Viewing abortion as "a moral good"
Marcy Bloom sat in a flowered sundress last week, surrounded by photographs of family and talking about faith.
Down the hall were three exam rooms with white cotton curtains on the windows. Thousands of women have gotten abortions in those rooms. Bloom has held the hands of many of them.
"I see this as the work God sent me to do," said Bloom, 54, executive director of Aradia Women's Health Center on Seattle's First Hill.
Bloom, a longtime champion of abortion rights who has become a national figure in the movement, left Aradia Friday after 18 years, hoping to work abroad and spend more time with her family. During her tenure, she has doubled the staff at the abortion clinic and added bilingual counselors. She has debated leaders in the national anti-abortion movement and become a mentor to clinics in other countries.
In her years at the forefront, Bloom has fought not only for access to abortions, but to change the way that some people view abortion as either tragic or immoral. She has described it instead as a "normal and common" experience in the lives of women — a "moral good" that saves lives and prevents unwanted children.
Colleagues have called her a hero. Critics have called her a baby killer. Dan Kennedy, of the anti-abortion group Human Life of Washington, described her as just plain misguided.
"You can be sincere, and be sincerely wrong," he said.
Bloom's commitment goes back 35 years to the days when her home state of New York was one of the few to allow abortions. She would show up at the airport wearing a red smock, a signal to women that she was their ride to the abortion clinic.
For Teresa Goepfert, former clinic manager of Aradia, working beside her was an inspiration.
"Her dedication is really important for those of us coming up in the next generation," said Goepfert, who left the clinic to become a doctor. "We don't want to lose sight of the harder times."
Bloom grew up in Brooklyn, N.Y., with talk of human rights at the dinner table. Even so, she said, her parents seemed to prime the girls only for marriage. She went to college anyway, got a master's degree, and settled into a career in women's health care.
The passion was personal. In high school, before abortions were legal, she accompanied her best friend to Pennsylvania, where the girl met strangers in a parking lot and was taken blindfolded to get the procedure. It cost $1,000, which the girls raised with the help of their friends.
Finding a voice
When Bloom joined the movement, feminism was still trying to find a voice. She stumbled along with it. She was loud and aggressive, refusing to look for common ground.
Then, Bloom said, she grew up. Now her words are practiced and polished. She leans into conversations, listens hard and stays longer than most, trying to find consensus.
"Marcy is one of the only people I know who still says sisterhood is powerful and believes it, and acts on it," said Lisa Stone, executive director of the Northwest Women's Law Center, a Seattle nonprofit.
When Bloom moved to Seattle in 1979, she saw the word "feminist" in Aradia's mission statement and had a feeling she had arrived home. It was a small, grass-roots clinic, "health care for women, by women" providing a range of reproductive-health services.
Under her watch, Aradia's budget grew from $300,000 to $1.2 million. She reached out to underserved women, including those in the gay, bisexual and transgender communities. Just last year she carried a suitcase of abortion implements with her on a vacation to Mexico to give to a women's clinic there.
In some ways, Bloom comes across as a traditional family woman, said the Rev. Monica Corsaro of the state's Religious Coalition for Reproductive Choice and a campus minister at the University of Washington.
Bloom is proud of her Jewish faith. One of the reasons she is stepping down from Aradia is to take closer care of her parents. And she constantly talks up her husband of nine years, Domenick Dellino, who works for a bank. And the pink lipstick. The dainty jewelry. It is striking, Corsaro said, to see her standing in a long, lace dress, talking to a crowd of women with dyed hair and pierced noses.

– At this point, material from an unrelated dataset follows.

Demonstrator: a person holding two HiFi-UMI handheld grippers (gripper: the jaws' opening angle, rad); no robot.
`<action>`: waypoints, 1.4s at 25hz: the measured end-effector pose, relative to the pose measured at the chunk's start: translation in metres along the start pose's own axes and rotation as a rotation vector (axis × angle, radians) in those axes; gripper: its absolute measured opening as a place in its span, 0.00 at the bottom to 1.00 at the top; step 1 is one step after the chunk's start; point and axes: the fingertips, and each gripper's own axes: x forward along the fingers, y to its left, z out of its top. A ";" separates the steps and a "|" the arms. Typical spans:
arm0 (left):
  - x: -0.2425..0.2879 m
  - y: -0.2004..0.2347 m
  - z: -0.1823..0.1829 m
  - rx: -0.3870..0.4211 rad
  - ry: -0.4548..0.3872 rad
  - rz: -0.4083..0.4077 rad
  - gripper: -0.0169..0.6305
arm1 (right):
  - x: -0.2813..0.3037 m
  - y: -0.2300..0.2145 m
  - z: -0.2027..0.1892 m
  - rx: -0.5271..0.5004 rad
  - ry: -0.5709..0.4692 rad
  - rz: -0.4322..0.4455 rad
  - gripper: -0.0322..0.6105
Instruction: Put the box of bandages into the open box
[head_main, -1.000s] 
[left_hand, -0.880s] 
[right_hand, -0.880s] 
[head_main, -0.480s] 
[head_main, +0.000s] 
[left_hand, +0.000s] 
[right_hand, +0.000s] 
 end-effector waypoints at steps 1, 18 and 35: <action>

"It cracks me up," she said.
The face of Aradia
Still, many others have come to see Bloom as the face of a place that has provided about 70,000 abortions over the past 30 years. She was there in the 1980s, when anti-abortion activists targeted Aradia and other clinics with threats of violence and blockades.
As far as Bloom knows, she has never made a hit list. She still drives a different way home every day, just in case.
"She's small, but she's a pretty fiery target," her husband said. "I worry about her sometimes."
Even after she leaves Aradia, Bloom will not be silent. The way she sees it, women's health is losing ground. Abortion has been banned in South Dakota. In Washington, there is a proposal before the state Pharmacy Board to allow pharmacists to deny medications, such as emergency contraceptives, on personal moral grounds.
Bloom says she may write a book. Or work with clinics in Latin America.
Hanging in the office she's leaving is a painting that reminds her of who she likes to be.
It shows a skinny cat, standing in front of a mirror. The reflection in the glass is a lion.